The Gauss Markov assumptions are a set of conditions that, when satisfied, make the ordinary least squares (OLS) estimator the Best Linear Unbiased Estimator (BLUE). The key assumptions are: a. Linearity: The relationship between the dependent variable and the independent variables is linear. b. Independence: The observations in the dataset are independent of each other. c. Homoscedasticity: The variance of the error term is constant across all levels of the independent variables. d. No endogeneity: The error term is not correlated with the independent variables.

5.

“OLS is BLUE” stands for “Ordinary Least Squares is Best Linear Unbiased Estimator.” It means that under the Gauss Markov assumptions, the OLS estimator is the best among all linear unbiased estimators in terms of having the minimum variance. In other words, among all possible linear combinations of the observed values of the dependent variable, the OLS estimator has the smallest variance, making it the most efficient estimator. The property of being unbiased means that, on average, the OLS estimator is equal to the true population parameter being estimated.

II.

Firstly, it can help address issues related to non-linear relationships between variables.
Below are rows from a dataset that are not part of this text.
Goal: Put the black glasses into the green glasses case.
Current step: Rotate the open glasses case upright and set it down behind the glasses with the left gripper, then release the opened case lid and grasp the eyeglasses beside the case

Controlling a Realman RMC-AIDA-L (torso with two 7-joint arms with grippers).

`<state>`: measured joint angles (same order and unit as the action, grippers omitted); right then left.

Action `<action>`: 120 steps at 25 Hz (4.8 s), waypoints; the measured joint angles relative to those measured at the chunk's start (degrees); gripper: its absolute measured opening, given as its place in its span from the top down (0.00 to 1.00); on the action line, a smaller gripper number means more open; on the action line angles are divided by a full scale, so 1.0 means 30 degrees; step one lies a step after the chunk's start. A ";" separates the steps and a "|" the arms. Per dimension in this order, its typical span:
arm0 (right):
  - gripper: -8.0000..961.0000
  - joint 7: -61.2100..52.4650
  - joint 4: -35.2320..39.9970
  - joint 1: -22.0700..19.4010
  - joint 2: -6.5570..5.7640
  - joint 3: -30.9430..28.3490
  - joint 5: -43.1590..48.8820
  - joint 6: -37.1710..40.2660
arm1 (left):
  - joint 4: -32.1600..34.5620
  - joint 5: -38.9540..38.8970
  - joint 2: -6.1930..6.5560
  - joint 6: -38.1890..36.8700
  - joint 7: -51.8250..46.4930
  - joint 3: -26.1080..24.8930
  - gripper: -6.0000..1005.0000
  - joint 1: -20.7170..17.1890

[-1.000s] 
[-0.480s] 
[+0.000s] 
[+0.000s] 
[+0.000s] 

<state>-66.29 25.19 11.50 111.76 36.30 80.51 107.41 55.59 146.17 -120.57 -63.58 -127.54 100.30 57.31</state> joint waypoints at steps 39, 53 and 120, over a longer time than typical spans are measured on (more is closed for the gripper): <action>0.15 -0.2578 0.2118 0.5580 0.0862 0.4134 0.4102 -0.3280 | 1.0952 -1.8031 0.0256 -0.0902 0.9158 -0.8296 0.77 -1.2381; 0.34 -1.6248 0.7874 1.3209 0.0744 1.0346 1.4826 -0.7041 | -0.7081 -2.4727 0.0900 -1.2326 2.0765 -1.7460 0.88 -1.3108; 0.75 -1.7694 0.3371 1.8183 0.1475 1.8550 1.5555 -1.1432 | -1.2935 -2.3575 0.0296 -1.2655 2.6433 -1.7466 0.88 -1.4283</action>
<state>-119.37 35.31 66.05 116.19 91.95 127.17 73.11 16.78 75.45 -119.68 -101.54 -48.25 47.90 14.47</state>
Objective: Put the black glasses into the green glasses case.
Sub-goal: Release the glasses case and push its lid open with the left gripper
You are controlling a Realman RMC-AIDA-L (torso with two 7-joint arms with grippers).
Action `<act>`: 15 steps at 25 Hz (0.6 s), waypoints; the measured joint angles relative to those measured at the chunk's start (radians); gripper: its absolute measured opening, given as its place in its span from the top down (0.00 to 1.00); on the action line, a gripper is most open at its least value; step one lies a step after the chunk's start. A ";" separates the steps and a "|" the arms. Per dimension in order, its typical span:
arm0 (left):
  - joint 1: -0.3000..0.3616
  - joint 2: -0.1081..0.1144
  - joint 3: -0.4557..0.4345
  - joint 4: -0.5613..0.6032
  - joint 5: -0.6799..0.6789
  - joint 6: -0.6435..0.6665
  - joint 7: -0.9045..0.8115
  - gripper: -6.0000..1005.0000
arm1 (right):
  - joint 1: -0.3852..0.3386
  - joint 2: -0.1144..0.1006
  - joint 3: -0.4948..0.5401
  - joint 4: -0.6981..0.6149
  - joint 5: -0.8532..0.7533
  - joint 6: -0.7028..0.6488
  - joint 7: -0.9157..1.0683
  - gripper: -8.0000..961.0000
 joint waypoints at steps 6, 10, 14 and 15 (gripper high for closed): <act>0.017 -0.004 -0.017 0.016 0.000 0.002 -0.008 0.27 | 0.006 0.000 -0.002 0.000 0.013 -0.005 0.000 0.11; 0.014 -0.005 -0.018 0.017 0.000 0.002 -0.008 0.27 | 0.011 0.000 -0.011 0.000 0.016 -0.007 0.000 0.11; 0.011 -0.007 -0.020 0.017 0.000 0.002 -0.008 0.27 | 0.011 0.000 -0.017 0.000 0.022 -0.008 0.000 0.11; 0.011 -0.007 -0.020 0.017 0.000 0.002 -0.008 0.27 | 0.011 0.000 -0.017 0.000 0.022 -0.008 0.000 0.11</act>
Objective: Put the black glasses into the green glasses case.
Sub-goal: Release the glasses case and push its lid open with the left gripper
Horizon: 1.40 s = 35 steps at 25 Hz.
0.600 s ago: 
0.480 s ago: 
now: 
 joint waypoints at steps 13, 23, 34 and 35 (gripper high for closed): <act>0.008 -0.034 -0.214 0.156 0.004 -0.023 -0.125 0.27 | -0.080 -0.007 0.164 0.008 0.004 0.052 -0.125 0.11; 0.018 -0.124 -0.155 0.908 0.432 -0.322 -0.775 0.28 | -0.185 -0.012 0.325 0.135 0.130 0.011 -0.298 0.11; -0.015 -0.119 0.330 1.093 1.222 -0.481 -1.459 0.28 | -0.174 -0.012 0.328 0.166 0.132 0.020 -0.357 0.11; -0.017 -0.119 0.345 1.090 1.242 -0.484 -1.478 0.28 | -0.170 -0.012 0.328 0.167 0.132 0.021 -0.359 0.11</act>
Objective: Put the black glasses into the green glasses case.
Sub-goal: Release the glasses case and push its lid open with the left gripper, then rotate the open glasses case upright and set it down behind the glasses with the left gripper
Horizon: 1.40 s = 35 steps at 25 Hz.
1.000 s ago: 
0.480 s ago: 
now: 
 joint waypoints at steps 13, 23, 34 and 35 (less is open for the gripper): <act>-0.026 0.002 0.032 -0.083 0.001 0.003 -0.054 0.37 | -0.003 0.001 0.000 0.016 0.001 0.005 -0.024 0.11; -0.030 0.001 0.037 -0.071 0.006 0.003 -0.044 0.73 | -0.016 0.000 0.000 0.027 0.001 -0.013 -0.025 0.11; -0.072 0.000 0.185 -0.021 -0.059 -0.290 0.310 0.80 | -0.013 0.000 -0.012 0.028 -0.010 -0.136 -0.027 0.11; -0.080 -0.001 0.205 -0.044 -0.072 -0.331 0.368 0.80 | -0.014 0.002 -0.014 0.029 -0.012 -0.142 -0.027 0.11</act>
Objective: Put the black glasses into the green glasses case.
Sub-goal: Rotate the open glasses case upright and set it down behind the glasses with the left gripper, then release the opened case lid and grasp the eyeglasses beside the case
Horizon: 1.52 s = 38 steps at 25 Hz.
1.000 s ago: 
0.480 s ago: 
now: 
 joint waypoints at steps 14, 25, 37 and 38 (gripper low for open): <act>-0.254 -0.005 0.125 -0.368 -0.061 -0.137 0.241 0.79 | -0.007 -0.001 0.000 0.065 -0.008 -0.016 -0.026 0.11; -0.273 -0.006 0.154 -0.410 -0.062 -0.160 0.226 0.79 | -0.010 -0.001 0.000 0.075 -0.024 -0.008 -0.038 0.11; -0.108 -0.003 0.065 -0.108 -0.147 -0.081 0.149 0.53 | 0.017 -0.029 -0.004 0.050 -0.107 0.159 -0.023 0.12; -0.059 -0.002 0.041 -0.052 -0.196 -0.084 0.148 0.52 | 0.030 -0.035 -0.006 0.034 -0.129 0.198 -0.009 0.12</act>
In many cases, the relationship between the dependent variable and an independent variable may not be linear. By taking the logarithm of the variable, you can transform the relationship into a logarithmic scale, which can make it easier to capture non-linear patterns. This transformation allows for a more flexible and accurate representation of the relationship within a linear regression framework. Secondly, taking the logarithm of a variable can help stabilize the variance. In some situations, the variability of the dependent variable may increase or decrease disproportionately as the independent variable changes. This violation of the homoscedasticity assumption can lead to biased and inefficient parameter estimates. By applying a logarithmic transformation, you can often mitigate heteroscedasticity, making the residuals more homoscedastic and improving the reliability of the regression results. Lastly, the logarithmic transformation can enable a more interpretable interpretation of the regression coefficients. When the dependent variable is transformed, the coefficients in the regression model represent percentage changes rather than absolute changes. This percentage change interpretation can be more intuitive and meaningful in certain contexts, particularly when dealing with variables that exhibit exponential growth or decay. It allows for easier comparisons and facilitates a better understanding of the relationships between the variables.